# TASK PROMPT:
Look through the listing below, find every line with the string "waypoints", and copy it.

# EXERCISE DATA:
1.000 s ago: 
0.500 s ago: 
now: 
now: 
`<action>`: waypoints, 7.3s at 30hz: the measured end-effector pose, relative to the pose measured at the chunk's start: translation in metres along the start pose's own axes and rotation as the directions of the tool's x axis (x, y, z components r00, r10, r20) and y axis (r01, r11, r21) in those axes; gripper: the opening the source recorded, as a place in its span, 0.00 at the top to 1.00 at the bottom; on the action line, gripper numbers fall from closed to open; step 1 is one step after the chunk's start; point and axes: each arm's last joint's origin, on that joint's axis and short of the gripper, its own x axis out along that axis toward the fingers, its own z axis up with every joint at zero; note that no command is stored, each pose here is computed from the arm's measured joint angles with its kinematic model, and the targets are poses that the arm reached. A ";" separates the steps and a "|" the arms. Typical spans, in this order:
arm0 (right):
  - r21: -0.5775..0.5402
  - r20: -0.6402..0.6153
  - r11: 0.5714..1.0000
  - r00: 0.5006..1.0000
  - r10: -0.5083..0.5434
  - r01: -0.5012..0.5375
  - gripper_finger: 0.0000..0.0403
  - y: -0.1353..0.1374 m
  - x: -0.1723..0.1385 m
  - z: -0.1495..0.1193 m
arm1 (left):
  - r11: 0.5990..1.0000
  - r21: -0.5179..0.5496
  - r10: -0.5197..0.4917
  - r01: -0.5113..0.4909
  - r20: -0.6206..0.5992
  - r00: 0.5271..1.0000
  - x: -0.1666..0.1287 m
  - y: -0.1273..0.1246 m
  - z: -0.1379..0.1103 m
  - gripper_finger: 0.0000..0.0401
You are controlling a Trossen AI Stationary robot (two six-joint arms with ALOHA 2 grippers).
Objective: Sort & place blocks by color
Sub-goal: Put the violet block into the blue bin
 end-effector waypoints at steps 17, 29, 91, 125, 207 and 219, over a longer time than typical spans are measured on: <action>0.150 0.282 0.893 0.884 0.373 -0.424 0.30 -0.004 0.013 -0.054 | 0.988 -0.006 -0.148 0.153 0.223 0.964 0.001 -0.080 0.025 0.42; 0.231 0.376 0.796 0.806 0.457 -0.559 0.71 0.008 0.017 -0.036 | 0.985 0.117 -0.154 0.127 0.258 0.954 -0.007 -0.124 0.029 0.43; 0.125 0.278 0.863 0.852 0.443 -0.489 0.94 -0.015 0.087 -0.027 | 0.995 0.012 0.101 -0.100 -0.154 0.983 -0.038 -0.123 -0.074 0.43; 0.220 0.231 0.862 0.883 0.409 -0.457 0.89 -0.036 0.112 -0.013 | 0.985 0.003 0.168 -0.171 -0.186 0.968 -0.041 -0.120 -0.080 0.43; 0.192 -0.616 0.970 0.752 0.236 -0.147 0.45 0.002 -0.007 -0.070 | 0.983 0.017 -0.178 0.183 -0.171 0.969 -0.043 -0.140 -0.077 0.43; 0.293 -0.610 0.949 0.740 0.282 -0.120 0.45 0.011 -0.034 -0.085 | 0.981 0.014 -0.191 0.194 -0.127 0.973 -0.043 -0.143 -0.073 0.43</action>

# RESPONSE BOX:
`<action>`: waypoints, 7.3s at 30hz: the measured end-effector pose, relative to the pose measured at the chunk's start: translation in metres along the start pose's own axes and rotation as the directions of the tool's x axis (x, y, z components r00, r10, r20) and y axis (r01, r11, r21) in those axes; gripper: the opening the source recorded, as a place in its span, 0.00 at the top to 1.00 at the bottom; on the action line, gripper numbers fall from closed to open; step 1 is one step after the chunk's start; point and axes: each arm's last joint's origin, on that joint's axis and short of the gripper, its own x axis out along that axis toward the fingers, its own z axis up with every joint at zero; note that no command is stored, each pose here is computed from the arm's measured joint angles with its kinematic model, and the targets are poses that the arm reached. A ";" separates the steps and a "|" the arms. Typical spans, in this order:
 end-effector waypoints at steps 17, 29, 91, 125, 207 and 219, over a longer time than typical spans are measured on: <action>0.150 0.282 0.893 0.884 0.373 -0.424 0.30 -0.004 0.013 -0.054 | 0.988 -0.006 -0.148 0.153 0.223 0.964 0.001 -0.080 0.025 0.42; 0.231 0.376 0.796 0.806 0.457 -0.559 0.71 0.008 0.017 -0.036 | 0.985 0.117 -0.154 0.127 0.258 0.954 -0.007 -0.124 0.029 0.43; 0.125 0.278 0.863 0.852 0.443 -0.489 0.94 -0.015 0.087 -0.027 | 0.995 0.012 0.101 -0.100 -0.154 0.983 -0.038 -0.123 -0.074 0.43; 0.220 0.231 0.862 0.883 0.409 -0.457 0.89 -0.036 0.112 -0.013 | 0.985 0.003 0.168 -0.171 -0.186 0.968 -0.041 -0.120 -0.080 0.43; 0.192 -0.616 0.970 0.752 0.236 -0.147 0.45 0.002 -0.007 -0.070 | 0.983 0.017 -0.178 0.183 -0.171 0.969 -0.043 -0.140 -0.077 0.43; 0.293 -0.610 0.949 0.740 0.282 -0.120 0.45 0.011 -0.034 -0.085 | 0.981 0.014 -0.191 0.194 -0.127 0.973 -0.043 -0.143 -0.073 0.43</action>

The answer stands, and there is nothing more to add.